TASK STATEMENT = Return the following data exactly, with all pictures left out.

SUPPLIED DATA =
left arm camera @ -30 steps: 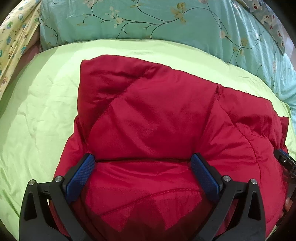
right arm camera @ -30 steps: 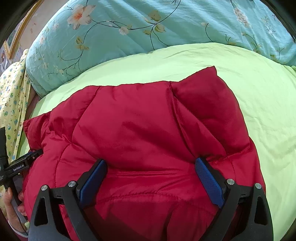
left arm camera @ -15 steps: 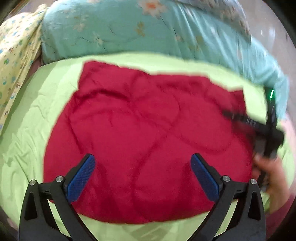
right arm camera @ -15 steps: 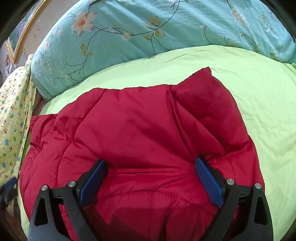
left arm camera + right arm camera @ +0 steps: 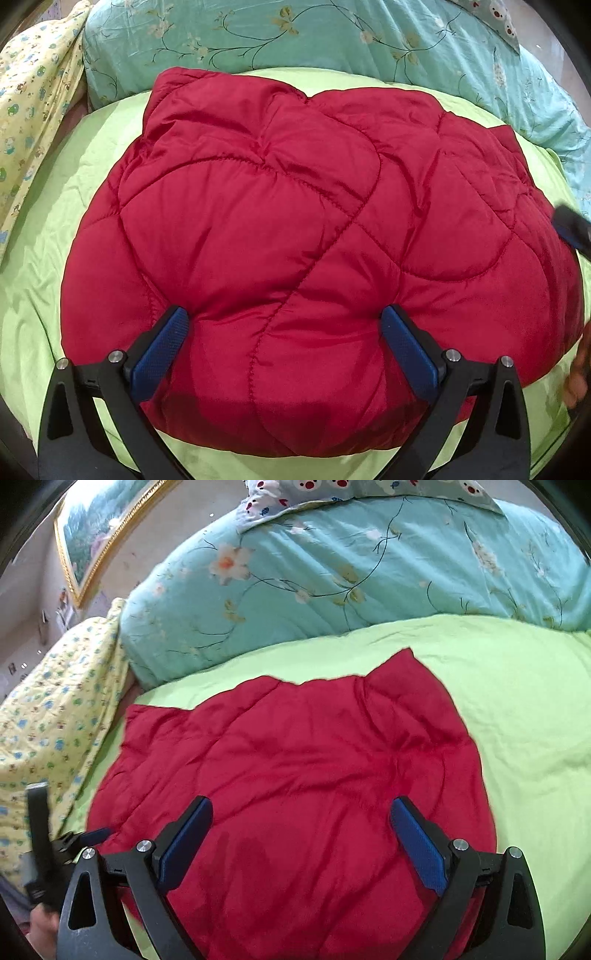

ANSWER TO THIS PROBLEM =
left arm camera @ -30 steps: 
right arm camera @ -30 steps: 
left arm camera @ -15 steps: 
right arm camera @ -15 steps: 
left arm camera + right arm camera @ +0 steps: 

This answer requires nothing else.